Figure 4. Suppression of miR165/166 by SYNV-STTM165/166 in N. benthamiana. (A) Schematic representation of base pairing between the STTM165/166 and miR165/166. The black arch represents the 48-nt stem-loop linker. (B) Phenotypes of plants infected with SYNV-STTM165/166 at 10 dpsi. Note: oval-shape and splitting along the edges of the blades of young emerging leaves, and downward bending of the midribs toward the stem. (C,D) Relative accumulation of miR165/166 (C) and miR165/166 target gene TC21810 (D) in systemically infected leaf tissue at 10 dpsi. Data are the means of three infected plants (n = 3). Error bars represent the standard deviation (± SD). Double asterisk (**) indicate significant difference at p < 0.01 according to Student’s t-test.
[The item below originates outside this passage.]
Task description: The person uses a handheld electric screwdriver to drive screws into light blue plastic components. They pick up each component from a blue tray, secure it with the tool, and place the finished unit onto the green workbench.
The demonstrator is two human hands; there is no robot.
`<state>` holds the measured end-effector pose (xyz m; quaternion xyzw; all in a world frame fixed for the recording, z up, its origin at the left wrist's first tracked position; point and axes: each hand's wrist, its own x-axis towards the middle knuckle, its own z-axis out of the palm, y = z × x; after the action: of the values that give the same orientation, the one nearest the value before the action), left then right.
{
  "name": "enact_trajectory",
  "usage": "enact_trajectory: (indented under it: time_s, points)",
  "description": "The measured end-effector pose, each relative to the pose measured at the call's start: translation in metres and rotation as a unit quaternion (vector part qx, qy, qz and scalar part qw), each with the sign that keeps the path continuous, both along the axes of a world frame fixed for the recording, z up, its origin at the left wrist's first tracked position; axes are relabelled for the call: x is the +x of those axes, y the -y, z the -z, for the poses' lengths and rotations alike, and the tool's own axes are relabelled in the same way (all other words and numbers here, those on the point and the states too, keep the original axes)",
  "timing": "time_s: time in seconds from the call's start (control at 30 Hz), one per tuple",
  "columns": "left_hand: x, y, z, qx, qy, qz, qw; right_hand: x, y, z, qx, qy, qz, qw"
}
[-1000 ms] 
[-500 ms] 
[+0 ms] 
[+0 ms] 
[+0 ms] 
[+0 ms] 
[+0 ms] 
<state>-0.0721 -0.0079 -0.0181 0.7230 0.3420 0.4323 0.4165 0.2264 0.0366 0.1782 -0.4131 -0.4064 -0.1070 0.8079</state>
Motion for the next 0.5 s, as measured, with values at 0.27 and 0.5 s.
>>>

Simultaneous Protein Overexpression and Gene Silencing
In certain scenarios during functional genomics studies, it is desirable to knock-down one gene while overexpressing another. To test whether SYNV can be used for simultaneous protein overexpression and gene silencing, we inserted a β-glucuronidase (GUS) gene expression cassette under the control of an additionally duplicated N/P gene junction into the SYNV-hpGFP silencing vector to produce SYNV-GUS-hpGFP (Figure 5A). Upon agroinfection of N. benthamiana 16c plants, SYNV-GUS-hpGFP induced robust systemic GFP silencing combined with high levels of GUS expression in the upper non-inoculated leaves at 7 dpsi, as revealed by GFP imaging and GUS staining (Figure 5B). The qRT-PCR and Western blot analyses of extracts from these leaves indicated that SYNV-GUS-hpGFP infection resulted in a 94% reduction in GFP mRNA level (Figures 5C,D), which was comparable to the silencing efficiency induced by SYNV-hpGFP infections (Figure 1C). RT-PCR assay with primers annealing to the flanking N and P genes yielded a single DNA fragment of approximately ∼ 4-kilobases (kb), indicating that SYNV-GUS-hpGFP stably maintained the intact RNA insert (3050 nts) during replication in the systemically infected plant tissue (Figure 5E). Therefore, the simultaneous expression of an additional gene does not appear to compromise the ability of SYNV-GUS-hpGFP to trigger potent RNA silencing.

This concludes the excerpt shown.